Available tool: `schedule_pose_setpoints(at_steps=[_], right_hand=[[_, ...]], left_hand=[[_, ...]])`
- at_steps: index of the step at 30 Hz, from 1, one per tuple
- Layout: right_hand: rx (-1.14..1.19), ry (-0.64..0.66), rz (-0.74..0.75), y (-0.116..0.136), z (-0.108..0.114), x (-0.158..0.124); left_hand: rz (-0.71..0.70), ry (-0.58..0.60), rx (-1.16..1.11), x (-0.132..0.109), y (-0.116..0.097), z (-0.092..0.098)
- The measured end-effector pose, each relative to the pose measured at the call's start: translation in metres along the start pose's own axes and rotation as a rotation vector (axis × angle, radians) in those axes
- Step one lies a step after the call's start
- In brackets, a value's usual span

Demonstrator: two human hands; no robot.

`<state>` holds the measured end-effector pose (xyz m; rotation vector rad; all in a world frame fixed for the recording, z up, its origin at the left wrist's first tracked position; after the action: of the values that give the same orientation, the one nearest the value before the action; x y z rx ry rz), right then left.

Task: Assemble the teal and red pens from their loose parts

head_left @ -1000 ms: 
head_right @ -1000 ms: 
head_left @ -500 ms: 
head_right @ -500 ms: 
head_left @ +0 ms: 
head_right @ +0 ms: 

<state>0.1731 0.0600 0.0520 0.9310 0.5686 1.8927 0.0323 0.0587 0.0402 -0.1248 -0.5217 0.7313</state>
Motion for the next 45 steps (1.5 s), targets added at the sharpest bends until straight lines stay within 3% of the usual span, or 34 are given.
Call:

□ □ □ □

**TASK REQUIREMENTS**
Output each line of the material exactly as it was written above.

**ANSWER SPACE**
Available tool: `schedule_pose_setpoints(at_steps=[_], right_hand=[[_, ...]], left_hand=[[_, ...]])`
- at_steps: index of the step at 30 Hz, from 1, one per tuple
- Layout: right_hand: rx (-1.14..1.19), ry (-0.64..0.66), rz (-0.74..0.75), y (-0.116..0.136), z (-0.108..0.114), x (-0.158..0.124); left_hand: rz (-0.71..0.70), ry (-0.58..0.60), rx (-1.16..1.11), x (-0.132..0.109), y (-0.116..0.097), z (-0.092..0.098)
- The measured end-effector pose, each relative to the pose measured at the call's start: translation in metres along the start pose's own axes and rotation as a rotation vector (axis × angle, radians) in those axes
- Step one lies a step after the call's start
- In brackets, a value's usual span

Demonstrator: two human hands; no robot.

`<state>` holds the measured end-effector pose (xyz m; rotation vector rad; all in a world frame fixed for the recording, z up, its origin at the left wrist's first tracked position; after the action: of the values that give the same orientation, the one nearest the value before the action; x y z rx ry rz), right then left.

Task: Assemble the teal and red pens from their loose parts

head_left @ -1000 ms: 
head_right @ -1000 ms: 
head_left @ -500 ms: 
head_right @ -500 ms: 
head_left @ +0 ms: 
head_right @ +0 ms: 

<state>0.1731 0.0600 0.0520 0.9310 0.5686 1.8927 0.0323 0.0587 0.0402 -0.1248 -0.5217 0.7313</state>
Motion for the next 45 steps (1.5 s), targets added at the sharpest bends until straight lines stay within 3% of the usual span, or 34 are given.
Call:

Nothing else is needed to complete the answer.